Des quatre capitales étudiées, Madrid est celle à la taille la plus « humaine », où l’on n’a jamais le sentiment d’être paralysé. Pour y vivre une partie de l’année, j’ai pu la voir se transformer profondément au cours des vingt dernières années. Madrid n’a pas les désavantages des mégalopoles, ce qui se ressent notamment dans les transports, qu’ils soient publics ou personnels. Trois fois candidate malheureuse à l’organisation des Jeux Olympiques, Madrid s’est dotée d’infrastructures modernes. Si elle a longtemps été complexée par rapport à Barcelone, ce n’est plus du tout le cas, notamment dans le contexte de revendications indépendantistes catalanes plus prononcées depuis une décennie.

Quelles différences culturelles observez-vous dans le rapport au bureau au quotidien ?

Madrid est la première ville latino-américaine d’Europe. Elle s’est fortement internationalisée, ce qui explique son attractivité. Cette influence latino a fluidifié les relations, l’organisation du travail s’est également développée : les Espagnols cassent plus facilement les codes statutaires que les Français qui restent attachés à la hiérarchie. Enfin, en matière de propreté ou de sentiment de sécurité, c’est le jour et la nuit. Conséquence : certains patrons de grands groupes vont jusqu’à se désoler que les Madrilènes soient réticents à une expatriation !

Comment le télétravail s’insère-t-il dans ce « nouveau » quotidien ?

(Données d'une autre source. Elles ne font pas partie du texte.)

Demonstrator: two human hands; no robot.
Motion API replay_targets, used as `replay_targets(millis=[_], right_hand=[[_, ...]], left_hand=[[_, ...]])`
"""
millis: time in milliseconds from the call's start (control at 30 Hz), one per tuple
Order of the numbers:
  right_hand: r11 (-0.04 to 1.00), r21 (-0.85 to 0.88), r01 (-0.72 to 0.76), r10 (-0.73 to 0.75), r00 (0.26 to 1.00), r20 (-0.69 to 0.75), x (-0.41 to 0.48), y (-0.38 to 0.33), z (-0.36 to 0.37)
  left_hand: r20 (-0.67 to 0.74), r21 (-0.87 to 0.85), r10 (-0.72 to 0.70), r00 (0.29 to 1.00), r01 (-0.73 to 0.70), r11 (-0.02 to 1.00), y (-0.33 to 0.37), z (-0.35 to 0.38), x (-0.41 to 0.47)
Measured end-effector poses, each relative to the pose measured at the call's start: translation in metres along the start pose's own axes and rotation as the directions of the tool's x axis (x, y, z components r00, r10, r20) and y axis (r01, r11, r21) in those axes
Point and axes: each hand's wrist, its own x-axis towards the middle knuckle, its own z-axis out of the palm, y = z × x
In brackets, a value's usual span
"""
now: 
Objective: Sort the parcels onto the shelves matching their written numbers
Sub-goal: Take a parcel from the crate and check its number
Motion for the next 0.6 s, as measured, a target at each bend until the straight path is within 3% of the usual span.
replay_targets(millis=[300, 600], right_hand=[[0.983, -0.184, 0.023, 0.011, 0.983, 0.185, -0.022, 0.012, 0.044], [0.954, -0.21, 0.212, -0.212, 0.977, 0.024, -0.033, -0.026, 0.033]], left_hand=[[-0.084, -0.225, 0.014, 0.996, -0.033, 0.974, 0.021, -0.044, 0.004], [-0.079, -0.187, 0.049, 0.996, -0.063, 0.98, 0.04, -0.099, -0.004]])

L’Espagne est allée assez loin, puisqu’aujourd’hui deux jours de télétravail par semaine sont inscrits dans la loi. Mais l’attachement au bureau reste fort, notamment pour la génération des trentenaires qui ont vécu comme un soulagement le fait de retrouver leurs collègues. Dans la culture espagnole, le relationnel est primordial et l’isolement est vraiment exceptionnel. Au contraire, il ne se passe jamais une semaine dans une entreprise sans qu’il y ait une opportunité d’avoir une activité festive.